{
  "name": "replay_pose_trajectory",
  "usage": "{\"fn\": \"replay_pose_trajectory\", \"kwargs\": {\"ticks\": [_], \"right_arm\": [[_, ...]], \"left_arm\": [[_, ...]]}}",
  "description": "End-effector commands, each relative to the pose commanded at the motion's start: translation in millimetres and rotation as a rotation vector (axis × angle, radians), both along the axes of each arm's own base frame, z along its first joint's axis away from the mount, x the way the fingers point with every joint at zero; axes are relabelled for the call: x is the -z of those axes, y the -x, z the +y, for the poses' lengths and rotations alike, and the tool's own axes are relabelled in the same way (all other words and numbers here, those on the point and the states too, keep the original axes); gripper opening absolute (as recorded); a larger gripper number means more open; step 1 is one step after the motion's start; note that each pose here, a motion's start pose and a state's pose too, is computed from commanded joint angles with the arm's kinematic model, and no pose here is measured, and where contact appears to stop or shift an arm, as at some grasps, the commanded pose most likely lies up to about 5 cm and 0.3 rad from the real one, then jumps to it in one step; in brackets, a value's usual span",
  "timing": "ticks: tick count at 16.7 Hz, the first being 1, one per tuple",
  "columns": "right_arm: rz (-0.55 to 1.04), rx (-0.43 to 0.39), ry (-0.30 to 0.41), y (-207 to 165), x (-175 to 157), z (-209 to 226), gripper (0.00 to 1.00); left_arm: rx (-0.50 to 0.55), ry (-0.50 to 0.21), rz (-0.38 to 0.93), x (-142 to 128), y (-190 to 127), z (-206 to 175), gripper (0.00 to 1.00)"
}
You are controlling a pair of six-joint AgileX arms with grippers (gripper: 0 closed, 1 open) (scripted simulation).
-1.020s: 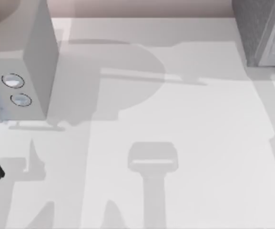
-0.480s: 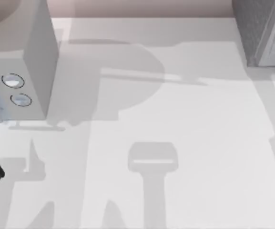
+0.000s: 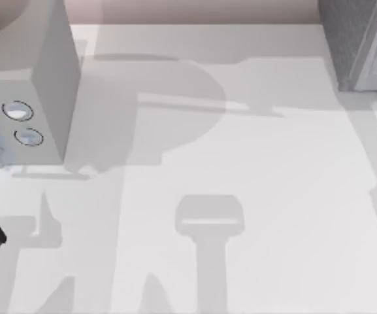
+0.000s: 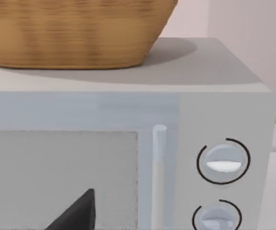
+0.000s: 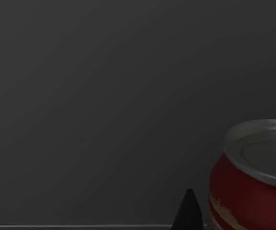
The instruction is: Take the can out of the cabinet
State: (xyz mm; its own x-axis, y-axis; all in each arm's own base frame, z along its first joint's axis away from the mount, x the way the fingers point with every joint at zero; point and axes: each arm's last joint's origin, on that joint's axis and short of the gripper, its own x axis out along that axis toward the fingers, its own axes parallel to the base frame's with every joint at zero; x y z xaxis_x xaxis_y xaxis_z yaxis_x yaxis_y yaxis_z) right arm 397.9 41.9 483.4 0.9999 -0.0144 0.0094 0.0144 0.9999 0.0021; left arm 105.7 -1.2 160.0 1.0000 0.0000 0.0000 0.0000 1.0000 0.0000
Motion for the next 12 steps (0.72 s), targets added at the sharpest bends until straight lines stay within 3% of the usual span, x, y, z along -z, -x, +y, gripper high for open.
{"fn": "replay_pose_trajectory", "kwargs": {"ticks": [6, 12], "right_arm": [[-0.008, 0.0, -0.002, 13.6, -8.9, 1.6, 0.0], [-0.006, -0.001, -0.002, 99.5, -44.3, 6.4, 0.0]], "left_arm": [[0.0, 0.0, 0.0, 0.0, 0.0, 0.0, 1.0], [0.0, 0.0, 0.0, 0.0, 0.0, 0.0, 1.0]]}}
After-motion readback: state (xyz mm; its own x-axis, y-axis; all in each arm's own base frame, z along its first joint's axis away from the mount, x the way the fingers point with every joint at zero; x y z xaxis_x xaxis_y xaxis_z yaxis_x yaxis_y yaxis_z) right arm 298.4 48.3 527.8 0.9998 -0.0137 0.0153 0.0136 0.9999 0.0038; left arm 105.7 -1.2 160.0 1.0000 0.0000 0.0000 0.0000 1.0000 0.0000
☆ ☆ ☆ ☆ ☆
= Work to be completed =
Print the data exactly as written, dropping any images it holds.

= Exercise response =
{
  "name": "replay_pose_trajectory",
  "usage": "{\"fn\": \"replay_pose_trajectory\", \"kwargs\": {\"ticks\": [_], \"right_arm\": [[_, ...]], \"left_arm\": [[_, ...]]}}",
  "description": "End-effector commands, each relative to the pose commanded at the motion's start: translation in millimetres and rotation as a rotation vector (axis × angle, radians), both along the axes of each arm's own base frame, z along its first joint's axis away from the mount, x the way the fingers point with every joint at zero; axes are relabelled for the call: x is the -z of those axes, y the -x, z the +y, for the poses' lengths and rotations alike, and the tool's own axes are relabelled in the same way (all other words and numbers here, those on the point and the states too, keep the original axes); gripper opening absolute (as recorded); a larger gripper number means more open; step 1 is one step after the motion's start; note that each pose here, a motion's start pose and a state's pose too, is computed from commanded joint angles with the arm's kinematic model, and no pose here is measured, and where contact appears to stop or shift an arm, as at some grasps, the commanded pose most likely lies up to about 5 cm and 0.3 rad from the real one, then jumps to it in one step; in brackets, a value's usual span",
  "timing": "ticks: tick count at 16.7 Hz, the first being 1, one per tuple",
  "columns": "right_arm: rz (-0.55 to 1.04), rx (-0.43 to 0.39), ry (-0.30 to 0.41), y (-207 to 165), x (-175 to 157), z (-209 to 226), gripper (0.00 to 1.00); left_arm: rx (-0.50 to 0.55), ry (-0.50 to 0.21), rz (-0.38 to 0.93), x (-142 to 128), y (-190 to 127), z (-206 to 175), gripper (0.00 to 1.00)"
}
You are controlling a pair of six-joint AgileX arms with grippers (gripper: 0 closed, 1 open) (scripted simulation).
-1.020s: 
-0.480s: 
+0.000s: 
+0.000s: 
+0.000s: 
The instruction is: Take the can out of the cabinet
State: (xyz mm; its own x-axis, y-axis; all in each arm's own base frame, z along its first joint's axis away from the mount, x the way the fingers point with every joint at zero; point and axes: each arm's last joint's origin, on that joint's axis and short of the gripper, its own x axis out along that axis toward the fingers, its own axes parallel to the base frame's with every joint at zero; x y z xaxis_x xaxis_y xaxis_z yaxis_x yaxis_y yaxis_z) right arm 397.9 41.9 483.4 0.9999 -0.0144 0.0094 0.0144 0.9999 0.0021; left arm 105.7 -1.2 160.0 1.0000 0.0000 0.0000 0.0000 1.0000 0.0000
Motion for the next 12 steps (0.72 s), targets added at the sharpest bends until straight lines stay within 3% of the usual span, x, y, z along -z, -x, +y, gripper high for open.
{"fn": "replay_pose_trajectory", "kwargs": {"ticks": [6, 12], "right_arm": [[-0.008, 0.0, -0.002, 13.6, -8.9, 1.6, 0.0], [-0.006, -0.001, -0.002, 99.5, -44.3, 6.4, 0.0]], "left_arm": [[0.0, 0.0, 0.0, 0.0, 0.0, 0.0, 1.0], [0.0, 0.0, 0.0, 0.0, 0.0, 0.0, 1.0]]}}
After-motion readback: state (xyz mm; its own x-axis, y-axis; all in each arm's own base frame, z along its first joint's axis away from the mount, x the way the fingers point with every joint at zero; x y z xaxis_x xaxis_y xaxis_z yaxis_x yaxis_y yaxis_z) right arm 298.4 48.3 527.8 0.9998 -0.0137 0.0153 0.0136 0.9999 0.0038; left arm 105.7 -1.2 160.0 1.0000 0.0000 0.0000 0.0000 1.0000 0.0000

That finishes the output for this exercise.